## TO DO:
Pick out the lines below that contain the string "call" and copy them all.

**********

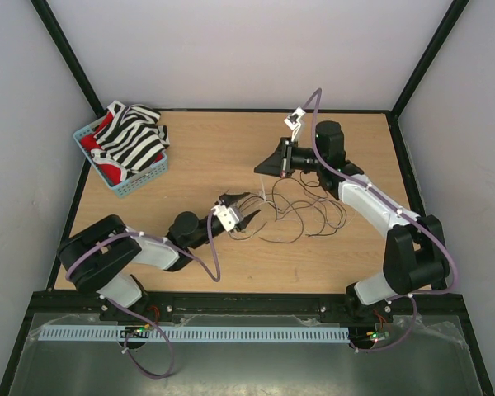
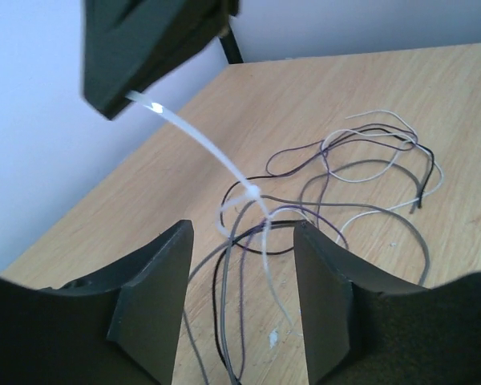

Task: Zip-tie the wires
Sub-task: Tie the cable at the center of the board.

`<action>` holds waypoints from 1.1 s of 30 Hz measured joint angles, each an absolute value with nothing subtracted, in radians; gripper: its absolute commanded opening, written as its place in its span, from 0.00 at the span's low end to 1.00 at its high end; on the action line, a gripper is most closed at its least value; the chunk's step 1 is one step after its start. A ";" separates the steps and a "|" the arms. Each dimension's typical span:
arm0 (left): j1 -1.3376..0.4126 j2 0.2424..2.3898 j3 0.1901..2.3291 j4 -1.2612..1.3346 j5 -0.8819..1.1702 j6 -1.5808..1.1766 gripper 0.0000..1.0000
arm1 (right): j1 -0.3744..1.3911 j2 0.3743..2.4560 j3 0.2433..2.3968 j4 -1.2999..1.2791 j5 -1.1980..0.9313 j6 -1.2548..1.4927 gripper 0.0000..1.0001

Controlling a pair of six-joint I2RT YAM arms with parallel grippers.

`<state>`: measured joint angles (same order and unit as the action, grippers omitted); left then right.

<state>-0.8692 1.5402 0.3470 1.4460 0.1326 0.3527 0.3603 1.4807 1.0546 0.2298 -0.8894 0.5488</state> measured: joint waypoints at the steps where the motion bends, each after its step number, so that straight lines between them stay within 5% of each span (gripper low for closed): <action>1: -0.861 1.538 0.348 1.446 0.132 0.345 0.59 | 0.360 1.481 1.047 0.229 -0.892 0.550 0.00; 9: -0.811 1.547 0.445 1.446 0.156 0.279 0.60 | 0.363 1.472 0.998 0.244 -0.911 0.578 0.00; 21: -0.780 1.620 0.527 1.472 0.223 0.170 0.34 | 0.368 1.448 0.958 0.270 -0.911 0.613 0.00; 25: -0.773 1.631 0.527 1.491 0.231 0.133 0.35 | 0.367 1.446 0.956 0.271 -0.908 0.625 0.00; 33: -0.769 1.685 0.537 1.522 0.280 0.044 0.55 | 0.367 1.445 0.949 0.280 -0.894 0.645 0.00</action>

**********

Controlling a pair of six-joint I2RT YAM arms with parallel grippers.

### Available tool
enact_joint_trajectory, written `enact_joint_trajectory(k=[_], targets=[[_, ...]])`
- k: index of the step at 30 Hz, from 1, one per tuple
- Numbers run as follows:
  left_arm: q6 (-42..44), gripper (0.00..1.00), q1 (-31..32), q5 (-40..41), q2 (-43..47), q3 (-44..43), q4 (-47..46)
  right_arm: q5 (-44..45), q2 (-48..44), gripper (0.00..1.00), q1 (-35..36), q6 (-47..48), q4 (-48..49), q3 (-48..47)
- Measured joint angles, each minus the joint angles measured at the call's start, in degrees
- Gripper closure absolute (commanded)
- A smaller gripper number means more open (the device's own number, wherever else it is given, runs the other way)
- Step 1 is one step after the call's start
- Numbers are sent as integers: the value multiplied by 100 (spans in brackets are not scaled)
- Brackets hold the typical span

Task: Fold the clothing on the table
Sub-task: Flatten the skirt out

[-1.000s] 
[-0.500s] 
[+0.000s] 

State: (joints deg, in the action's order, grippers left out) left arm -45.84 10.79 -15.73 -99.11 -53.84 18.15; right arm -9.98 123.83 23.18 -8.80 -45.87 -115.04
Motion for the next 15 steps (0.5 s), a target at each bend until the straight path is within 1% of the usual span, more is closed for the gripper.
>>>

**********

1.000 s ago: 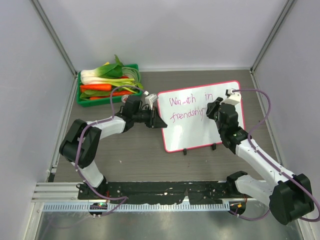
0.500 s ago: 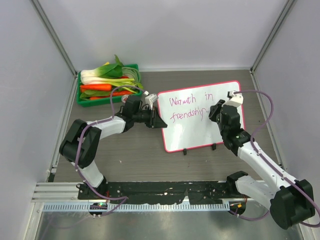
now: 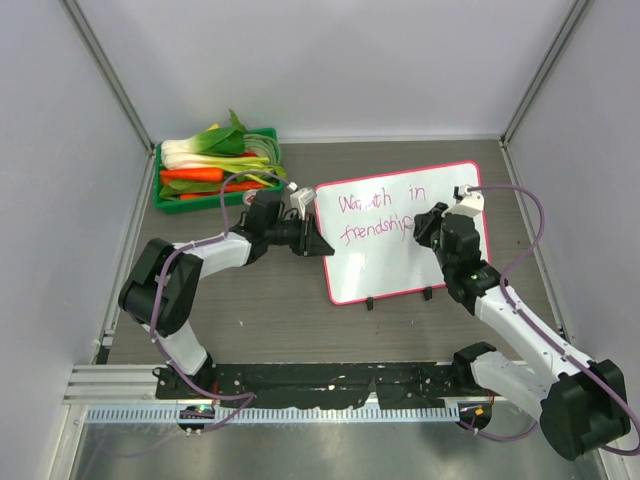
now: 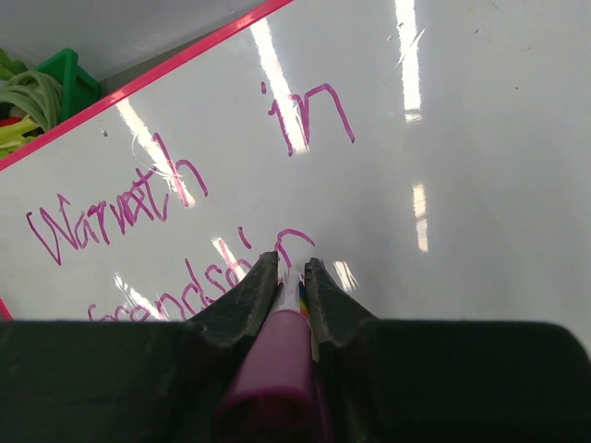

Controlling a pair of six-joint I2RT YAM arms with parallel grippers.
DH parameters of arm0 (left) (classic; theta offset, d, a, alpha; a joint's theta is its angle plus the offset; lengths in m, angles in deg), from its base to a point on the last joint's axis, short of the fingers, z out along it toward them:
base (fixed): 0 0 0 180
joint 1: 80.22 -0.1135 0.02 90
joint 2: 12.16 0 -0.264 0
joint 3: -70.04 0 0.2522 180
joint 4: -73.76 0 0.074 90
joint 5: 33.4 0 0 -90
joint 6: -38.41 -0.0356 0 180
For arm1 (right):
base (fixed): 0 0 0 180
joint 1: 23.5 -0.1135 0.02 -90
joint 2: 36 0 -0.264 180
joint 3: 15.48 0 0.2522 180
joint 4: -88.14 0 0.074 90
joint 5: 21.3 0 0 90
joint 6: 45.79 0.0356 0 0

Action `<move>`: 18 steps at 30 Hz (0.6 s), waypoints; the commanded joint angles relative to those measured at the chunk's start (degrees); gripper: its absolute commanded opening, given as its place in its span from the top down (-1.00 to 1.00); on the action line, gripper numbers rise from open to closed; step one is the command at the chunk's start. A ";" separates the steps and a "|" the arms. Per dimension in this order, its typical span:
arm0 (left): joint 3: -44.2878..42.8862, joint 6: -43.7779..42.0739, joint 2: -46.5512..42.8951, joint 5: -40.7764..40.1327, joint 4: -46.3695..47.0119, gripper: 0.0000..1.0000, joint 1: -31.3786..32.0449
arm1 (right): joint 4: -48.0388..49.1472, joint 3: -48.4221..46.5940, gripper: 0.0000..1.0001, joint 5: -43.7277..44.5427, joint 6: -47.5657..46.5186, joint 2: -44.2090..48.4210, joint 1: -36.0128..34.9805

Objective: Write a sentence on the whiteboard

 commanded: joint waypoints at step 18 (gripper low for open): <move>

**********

## SOLUTION FOR THIS EXERCISE:
- Measured joint angles, each minus the joint angles measured at the call's start, in degrees
- Step 1 is one step after the call's start

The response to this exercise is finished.